← Back to Projects
Animal Detection Neural Network
Click to expand
2024-03 1 person

Animal Detection Neural Network

A neural network system that segments camouflaged animals from their natural environments using multi-class semantic segmentation.

PythonPyTorchDeep LearningComputer VisionUNetResNetTransfer LearningSemantic SegmentationalbumentationsCUDA

About This Project

AnimalDetection is an academic deep learning project from a Biologically Inspired Artificial Intelligence course. It trains a UNet-based segmentation model on a custom ~300-image dataset to locate and delineate camouflaged animals — scenarios where standard object detection fails because the target blends into its background.

Rather than binary foreground/background segmentation, the system decomposes each scene into four semantic regions: the animal, the masking background (visually similar to the animal), the non-masking background, and a foreground attention region. This four-class formulation is better suited to understanding why a region is difficult to segment. Final IoU: 0.51 on a custom dataset, trained on consumer hardware (NVIDIA GTX 1070, 8 GB VRAM).

Features

  • Four-class segmentation — animal / masking background / non-masking background / foreground attention
  • UNet + ImageNet pretraining — ResNet34 encoder pretrained on ImageNet; decoder path fine-tuned on ~300 camouflage images
  • Weighted cross-entropy loss — class weights [1, 0.05, 0.03, 0.01] strongly prioritize correct animal-pixel prediction
  • Multi-group stochastic augmentation — three independent OneOf groups targeting tone, blur, and signal degradation axes
  • Timestamped training runs — each run saves checkpoint, config dump, stats, live loss/IoU plot, and composite visualizations

Technical Architecture

Four Python packages: config (hyperparameters, class definitions, model/loss/optimizer), data_model (custom Dataset, train/valid/test splits, epoch wrappers), utils (augmentation, preprocessing, visualization, file I/O), and a top-level main.py loop.

Data flows: disk → OpenCV (BGR→RGB) → dimension crop to 32-pixel multiples (UNet architectural constraint) → color-based mask extraction into (H, W, 4) float array → albumentations augmentation → normalization + transposition to (C, H, W) tensor.

Ground-truth masks are stored as RGB color images where each pixel’s color encodes its semantic class. At load time, cv2.inRange performs exact-color pixel matching per class; results are normalized to [0, 1] float and stacked channel-wise into the multi-class target tensor.

Engineering Highlights

Transfer learning on small data — With ~300 images, training from scratch would underfit. ImageNet-pretrained ResNet34 provides robust feature extraction; only the decoder path needs to learn from the small camouflage dataset. This single decision was likely the largest factor in achieving a usable IoU.

Three-group augmentation pipeline — Groups target distinct perceptual variation axes: tone/color (CLAHE, brightness/contrast, gamma, HSV), blur type (Gaussian, median, motion), and signal degradation (noise, JPEG compression). Each group fires independently, producing different combinations each epoch without over-stacking transforms of the same perceptual category.

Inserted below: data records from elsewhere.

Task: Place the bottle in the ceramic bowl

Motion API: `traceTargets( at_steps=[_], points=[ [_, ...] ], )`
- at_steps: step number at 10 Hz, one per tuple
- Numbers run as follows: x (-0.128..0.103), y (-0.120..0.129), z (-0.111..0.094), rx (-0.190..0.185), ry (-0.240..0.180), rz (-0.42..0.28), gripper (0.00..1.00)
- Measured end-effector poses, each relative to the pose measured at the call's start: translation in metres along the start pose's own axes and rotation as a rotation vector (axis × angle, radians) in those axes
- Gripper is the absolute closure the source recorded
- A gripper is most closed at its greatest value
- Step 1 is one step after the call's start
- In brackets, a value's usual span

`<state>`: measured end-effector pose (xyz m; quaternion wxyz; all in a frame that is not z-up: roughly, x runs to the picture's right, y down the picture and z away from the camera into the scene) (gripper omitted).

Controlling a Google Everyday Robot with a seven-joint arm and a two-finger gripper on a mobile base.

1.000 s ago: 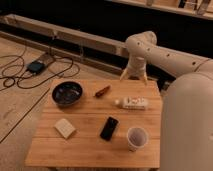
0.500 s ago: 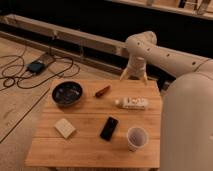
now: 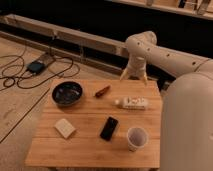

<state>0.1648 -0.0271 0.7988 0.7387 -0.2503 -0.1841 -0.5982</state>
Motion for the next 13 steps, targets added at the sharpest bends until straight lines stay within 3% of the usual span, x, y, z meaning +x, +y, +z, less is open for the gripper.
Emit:
traceTargets(
  at_steps=[9, 10, 13],
  points=[
    [0.0, 0.0, 0.001, -0.001, -0.001, 0.0, 0.2],
    [-0.001, 0.0, 0.005, -0.004, -0.008, 0.013, 0.2],
    [-0.016, -0.003, 0.027, -0.021, -0.083, 0.083, 0.2]
  ],
)
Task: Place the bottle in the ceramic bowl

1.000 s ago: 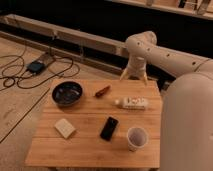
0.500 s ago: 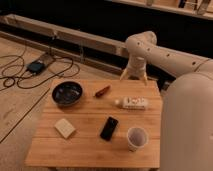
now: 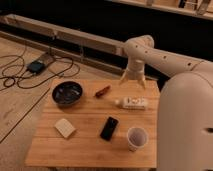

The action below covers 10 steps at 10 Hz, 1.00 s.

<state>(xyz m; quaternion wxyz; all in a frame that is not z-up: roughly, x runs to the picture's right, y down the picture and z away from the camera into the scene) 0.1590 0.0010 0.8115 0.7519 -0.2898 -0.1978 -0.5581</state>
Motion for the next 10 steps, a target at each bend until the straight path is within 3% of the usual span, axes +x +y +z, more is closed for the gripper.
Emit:
traceTargets(
  at_steps=[4, 10],
  points=[
    [-0.01, -0.004, 0.034, -0.023, -0.089, 0.078, 0.2],
    [-0.018, -0.012, 0.087, 0.02, -0.214, 0.184, 0.2]
  ],
)
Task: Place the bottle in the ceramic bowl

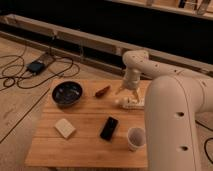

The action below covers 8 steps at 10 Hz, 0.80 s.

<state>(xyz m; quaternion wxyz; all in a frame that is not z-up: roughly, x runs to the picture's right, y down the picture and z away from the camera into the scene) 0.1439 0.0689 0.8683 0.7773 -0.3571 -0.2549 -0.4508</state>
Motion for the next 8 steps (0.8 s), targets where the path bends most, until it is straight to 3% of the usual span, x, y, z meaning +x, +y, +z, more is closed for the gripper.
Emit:
traceTargets(
  at_steps=[4, 8],
  points=[
    [0.003, 0.008, 0.023, -0.023, -0.039, 0.057, 0.2],
    [0.011, 0.011, 0.034, -0.029, -0.05, 0.129, 0.2]
  ],
)
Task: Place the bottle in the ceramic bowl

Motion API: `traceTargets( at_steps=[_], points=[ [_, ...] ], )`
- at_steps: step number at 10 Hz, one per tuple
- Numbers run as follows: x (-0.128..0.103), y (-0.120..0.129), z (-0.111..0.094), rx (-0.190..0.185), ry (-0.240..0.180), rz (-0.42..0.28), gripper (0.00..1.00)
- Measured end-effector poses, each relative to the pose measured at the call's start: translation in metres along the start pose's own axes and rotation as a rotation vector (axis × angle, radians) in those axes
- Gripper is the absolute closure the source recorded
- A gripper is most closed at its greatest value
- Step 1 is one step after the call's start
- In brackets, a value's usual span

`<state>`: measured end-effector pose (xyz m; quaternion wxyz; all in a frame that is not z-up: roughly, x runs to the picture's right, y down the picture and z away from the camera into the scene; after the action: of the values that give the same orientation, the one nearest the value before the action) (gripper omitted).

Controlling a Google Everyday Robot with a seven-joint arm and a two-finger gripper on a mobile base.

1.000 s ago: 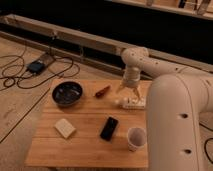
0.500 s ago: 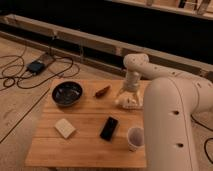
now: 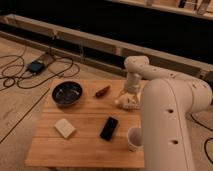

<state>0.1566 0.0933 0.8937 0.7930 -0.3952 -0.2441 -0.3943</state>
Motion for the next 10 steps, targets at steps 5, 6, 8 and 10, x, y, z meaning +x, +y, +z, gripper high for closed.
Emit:
traceTargets(
  at_steps=[5, 6, 8, 10],
  points=[
    [0.004, 0.001, 0.009, -0.047, 0.006, 0.018, 0.2],
    [0.002, 0.001, 0.009, -0.062, 0.012, -0.003, 0.2],
    [-0.004, 0.005, 0.01, -0.101, 0.028, -0.069, 0.2],
    [-0.013, 0.012, 0.011, -0.135, 0.036, -0.132, 0.2]
  ],
)
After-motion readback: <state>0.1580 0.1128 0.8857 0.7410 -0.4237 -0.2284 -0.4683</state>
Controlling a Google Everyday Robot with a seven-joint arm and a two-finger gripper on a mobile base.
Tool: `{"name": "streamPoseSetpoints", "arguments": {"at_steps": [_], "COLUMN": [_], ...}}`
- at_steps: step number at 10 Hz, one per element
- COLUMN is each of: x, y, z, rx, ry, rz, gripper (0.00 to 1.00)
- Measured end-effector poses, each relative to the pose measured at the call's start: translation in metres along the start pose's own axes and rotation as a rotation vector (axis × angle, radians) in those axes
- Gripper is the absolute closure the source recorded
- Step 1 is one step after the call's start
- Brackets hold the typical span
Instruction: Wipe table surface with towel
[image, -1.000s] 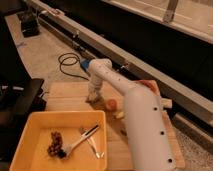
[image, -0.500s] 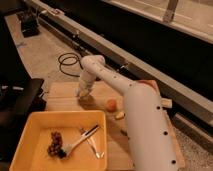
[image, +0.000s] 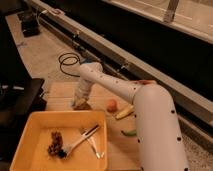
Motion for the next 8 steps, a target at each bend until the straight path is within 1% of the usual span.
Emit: {"name": "streamPoseSetpoints", "arguments": {"at_steps": [1,2,3,4,5,6,7,8], "x": [0.006,0.021,0.037,0.060,0.079,0.093,0.101,0.104], "y": [0.011,0.022,0.028,0.033,0.030,0.024,0.017,0.010], "z": [0.000,-0.005,-0.011,-0.020,-0.029,-0.035,-0.039,-0.041], "rx": [-0.010,-0.015,-0.017,-0.022,-0.017,-0.010,-0.003,0.006], "ry": [0.001,0.009,0.023,0.053,0.080,0.096,0.105,0.108], "rz": [0.025,0.061,0.087,0.117,0.132,0.132,0.126,0.117], "gripper": [1.00,1.00,1.00,1.00,1.00,1.00,1.00,1.00]}}
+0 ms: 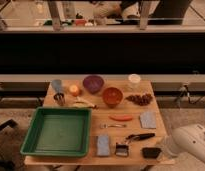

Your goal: Place eraser in metal cup

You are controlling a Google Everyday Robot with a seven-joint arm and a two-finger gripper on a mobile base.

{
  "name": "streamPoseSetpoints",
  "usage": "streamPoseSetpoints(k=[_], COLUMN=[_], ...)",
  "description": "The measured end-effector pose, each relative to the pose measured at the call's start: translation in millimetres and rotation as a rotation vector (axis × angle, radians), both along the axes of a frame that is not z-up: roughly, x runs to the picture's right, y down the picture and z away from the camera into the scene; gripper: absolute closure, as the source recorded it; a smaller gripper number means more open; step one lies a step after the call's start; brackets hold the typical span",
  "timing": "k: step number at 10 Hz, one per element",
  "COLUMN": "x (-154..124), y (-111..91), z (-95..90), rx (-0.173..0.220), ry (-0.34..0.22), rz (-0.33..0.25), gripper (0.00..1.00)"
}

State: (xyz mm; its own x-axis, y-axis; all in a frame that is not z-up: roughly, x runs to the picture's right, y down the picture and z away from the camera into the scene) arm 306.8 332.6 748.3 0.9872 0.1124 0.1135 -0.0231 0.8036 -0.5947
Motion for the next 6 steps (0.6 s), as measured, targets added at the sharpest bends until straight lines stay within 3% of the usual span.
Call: streamPoseSetpoints(k=[3,4,6], x=[-4,-5,-4], y=[-15,-23,-37], z=[-18.0,-27.8,-47.5], rx=[0.048,0.07,0.118], ry=[0.001,0.003,0.005], rz=[-0.01,-0.011,-0.014], gripper=[0.94,0.99,1.0])
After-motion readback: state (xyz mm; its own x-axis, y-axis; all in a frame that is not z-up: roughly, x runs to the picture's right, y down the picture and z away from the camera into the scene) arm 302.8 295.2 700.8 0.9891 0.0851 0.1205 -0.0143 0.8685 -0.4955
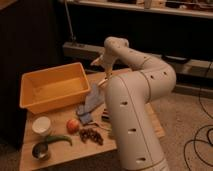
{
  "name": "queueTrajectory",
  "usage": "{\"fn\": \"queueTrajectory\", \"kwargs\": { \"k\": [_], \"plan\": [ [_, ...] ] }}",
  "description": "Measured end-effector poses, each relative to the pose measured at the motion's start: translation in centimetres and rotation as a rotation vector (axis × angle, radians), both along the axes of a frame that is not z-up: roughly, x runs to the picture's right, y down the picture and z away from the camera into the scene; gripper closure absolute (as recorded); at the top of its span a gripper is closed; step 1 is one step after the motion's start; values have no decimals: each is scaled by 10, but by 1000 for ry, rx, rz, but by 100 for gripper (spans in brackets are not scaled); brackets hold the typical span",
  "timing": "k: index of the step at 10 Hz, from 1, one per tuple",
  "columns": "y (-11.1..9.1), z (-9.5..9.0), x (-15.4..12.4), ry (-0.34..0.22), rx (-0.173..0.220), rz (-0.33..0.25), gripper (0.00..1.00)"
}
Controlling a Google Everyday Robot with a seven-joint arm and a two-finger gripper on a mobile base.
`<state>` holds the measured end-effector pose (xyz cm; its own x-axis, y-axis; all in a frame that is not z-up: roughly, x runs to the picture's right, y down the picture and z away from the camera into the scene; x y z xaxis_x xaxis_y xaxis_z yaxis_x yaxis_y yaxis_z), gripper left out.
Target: Place brush in tray
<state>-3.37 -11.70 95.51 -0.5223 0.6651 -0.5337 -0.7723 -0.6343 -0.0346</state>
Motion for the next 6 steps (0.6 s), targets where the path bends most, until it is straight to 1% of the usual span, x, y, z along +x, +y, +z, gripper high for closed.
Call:
{"fn": "queueTrajectory", "kwargs": {
  "k": [2,3,6],
  "plan": [
    [18,18,-5,-1,-47,-10,20],
    [24,24,-7,-5,-64,-8,20],
    [34,38,-9,-16,-109,6,20]
  ]
}}
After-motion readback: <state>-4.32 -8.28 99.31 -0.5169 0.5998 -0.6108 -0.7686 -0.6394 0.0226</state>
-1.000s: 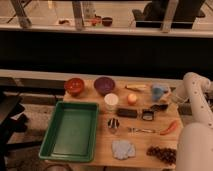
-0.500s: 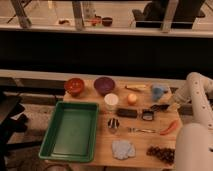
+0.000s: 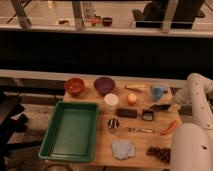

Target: Place brush in paper cup

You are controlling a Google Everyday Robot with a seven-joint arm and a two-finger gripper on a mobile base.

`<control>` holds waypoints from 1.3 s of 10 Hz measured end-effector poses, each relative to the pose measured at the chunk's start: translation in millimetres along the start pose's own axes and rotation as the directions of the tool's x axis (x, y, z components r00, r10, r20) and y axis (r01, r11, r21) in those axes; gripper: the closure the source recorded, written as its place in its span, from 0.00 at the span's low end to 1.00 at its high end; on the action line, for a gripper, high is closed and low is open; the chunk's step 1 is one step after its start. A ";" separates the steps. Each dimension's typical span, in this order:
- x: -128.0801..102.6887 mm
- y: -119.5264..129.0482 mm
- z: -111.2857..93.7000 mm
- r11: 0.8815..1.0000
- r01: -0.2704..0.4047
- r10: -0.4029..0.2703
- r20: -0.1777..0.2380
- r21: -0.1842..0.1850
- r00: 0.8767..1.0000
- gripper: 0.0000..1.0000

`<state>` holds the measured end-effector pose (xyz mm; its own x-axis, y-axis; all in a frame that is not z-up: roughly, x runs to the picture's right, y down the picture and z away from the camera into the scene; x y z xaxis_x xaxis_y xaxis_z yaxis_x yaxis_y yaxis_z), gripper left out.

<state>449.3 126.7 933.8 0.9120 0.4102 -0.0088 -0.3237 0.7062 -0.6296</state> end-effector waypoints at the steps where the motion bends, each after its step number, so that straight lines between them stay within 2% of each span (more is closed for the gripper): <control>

Color-coded mask extraction — Storing four semantic classes as distinct BGR color tuples in a single PNG avoids per-class file I/O at the cost of a correctness constraint: mask images must contain exact pixel values (no JPEG artifacts). The Dataset extracts binary channels via exact-color inRange matching at load time; the class_values parameter allows requesting class subsets without changing mask files.